Hawley called the bill “pork spending” and “woke politics” on Twitter, linking to an Aug. 4 Wall Street Journal editorial calling the package a “major down payment on President Biden’s Green New Deal.”
Hawley told KRCG 13 News in Springfield he “didn’t know” why Blunt voted for it and how the package would benefit Missouri, especially since Congressional Democrats may adopt an additional $3.5 billion spending proposal.
“I don’t know in what form this thing will actually get passed. (House Speaker) Nancy Pelosi has indicated she may not take it up,” he said.
Under the bill, Missouri could also tap into a $12.5 billion Bridge Investment Program and a $16 billion fund for economic development projects.
The federal infrastructure investment comes after the Missouri General Assembly’s 2021 adoption of Senate Bill 262, which raises the Motor Fuels Tax (MFT) from 17 cents a gallon to 29 cents a gallon by 2026 to generate an additional $513 million for roads, according the state’s Department of Revenue (DOR).
Missouri’s 33,800 miles of roads is the nation’s seventh-largest road network, but the state’s transportation funding, before adoption of SB 262, ranked 45th of 50 states, according to transportation research nonprofit TRIP.
In a December 2020 report, TRIP said 52% of Missouri roads are in “poor or mediocre condition,” costing state drivers an estimated $8 billion annually in lost productivity, higher operating costs, increased insurance rates.
“I believe infrastructure is one of the most critical things you can invest in, from roads and bridges to broadband,” SB 262 sponsor Senate President Pro Tem Dave Schatz, R-Sullivan, told reporters. “We’re not sure what the stuff is in the bill where we might have to hold our nose, but these investments would be phenomenal for Missouri because we’re going to need it to continue pushing Missouri forward.”
Under the bill, the state’s public transportation system could receive more than $670 million over the next five years.
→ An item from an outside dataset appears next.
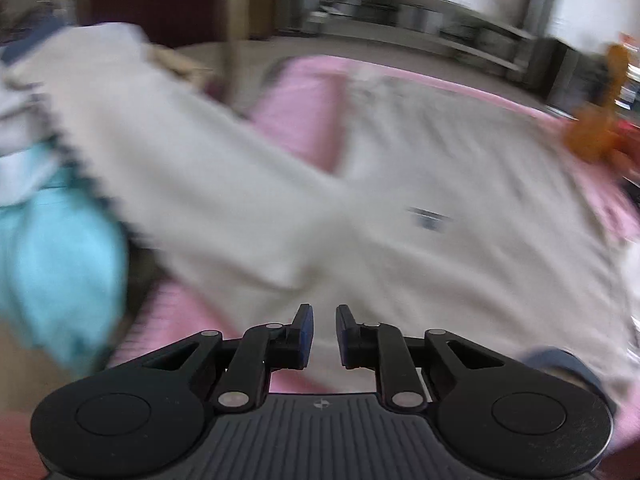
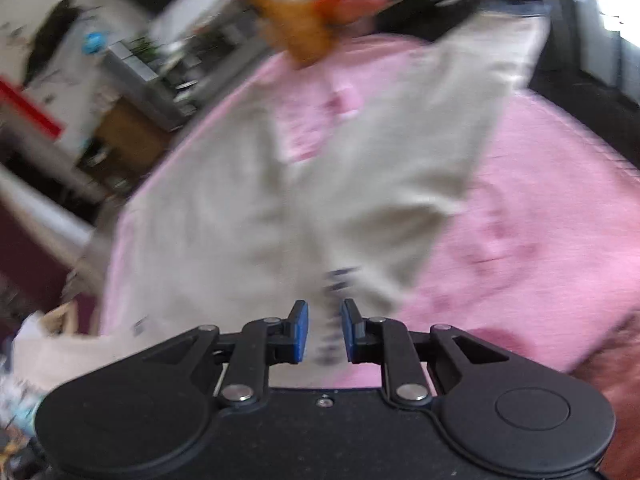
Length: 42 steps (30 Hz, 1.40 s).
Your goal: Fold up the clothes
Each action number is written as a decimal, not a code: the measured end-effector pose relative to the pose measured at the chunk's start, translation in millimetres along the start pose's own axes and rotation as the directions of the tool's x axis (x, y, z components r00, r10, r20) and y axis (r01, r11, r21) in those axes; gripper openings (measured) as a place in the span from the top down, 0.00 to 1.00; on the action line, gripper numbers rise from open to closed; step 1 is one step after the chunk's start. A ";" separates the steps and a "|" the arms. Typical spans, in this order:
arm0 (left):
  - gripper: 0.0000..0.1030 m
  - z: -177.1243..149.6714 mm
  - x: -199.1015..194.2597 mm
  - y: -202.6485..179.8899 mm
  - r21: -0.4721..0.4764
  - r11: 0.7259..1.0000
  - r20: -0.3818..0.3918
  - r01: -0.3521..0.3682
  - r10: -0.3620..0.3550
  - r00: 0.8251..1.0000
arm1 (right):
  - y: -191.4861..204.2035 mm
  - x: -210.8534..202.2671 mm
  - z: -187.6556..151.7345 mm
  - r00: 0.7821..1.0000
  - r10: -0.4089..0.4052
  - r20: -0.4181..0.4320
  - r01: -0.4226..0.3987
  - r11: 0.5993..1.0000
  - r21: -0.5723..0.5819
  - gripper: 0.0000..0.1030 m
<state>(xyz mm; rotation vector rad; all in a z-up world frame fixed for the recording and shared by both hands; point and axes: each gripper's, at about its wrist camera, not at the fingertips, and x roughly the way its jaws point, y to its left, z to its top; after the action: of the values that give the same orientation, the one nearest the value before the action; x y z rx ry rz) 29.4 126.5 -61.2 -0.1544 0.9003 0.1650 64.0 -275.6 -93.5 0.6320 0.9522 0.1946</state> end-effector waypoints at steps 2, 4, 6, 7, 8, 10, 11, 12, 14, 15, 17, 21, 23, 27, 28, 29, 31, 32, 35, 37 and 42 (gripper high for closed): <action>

One-third of Missouri’s public transit vehicles are beyond “useful lifespans,” forcing commuters to spend an extra 80% in commuting times, according to the White House.
Under the bill, Missouri is also eligible for a minimum of $100 million to improve broadband infrastructure that could provide access to more than 330,000 residents.
“I’m encouraged by the interest in broadband and that investment. The federal government has been quick to clarify its requirements and move deadlines when asked, and this investment shows we all have a dog in this fight,” Interim Committee on Broadband Development Chair Rep. Louis Riggs, R-Hannibal, said.
“The real challenge,” he said, “is to implement the funds and figure out how to use them to best serve Missourians once we have it.”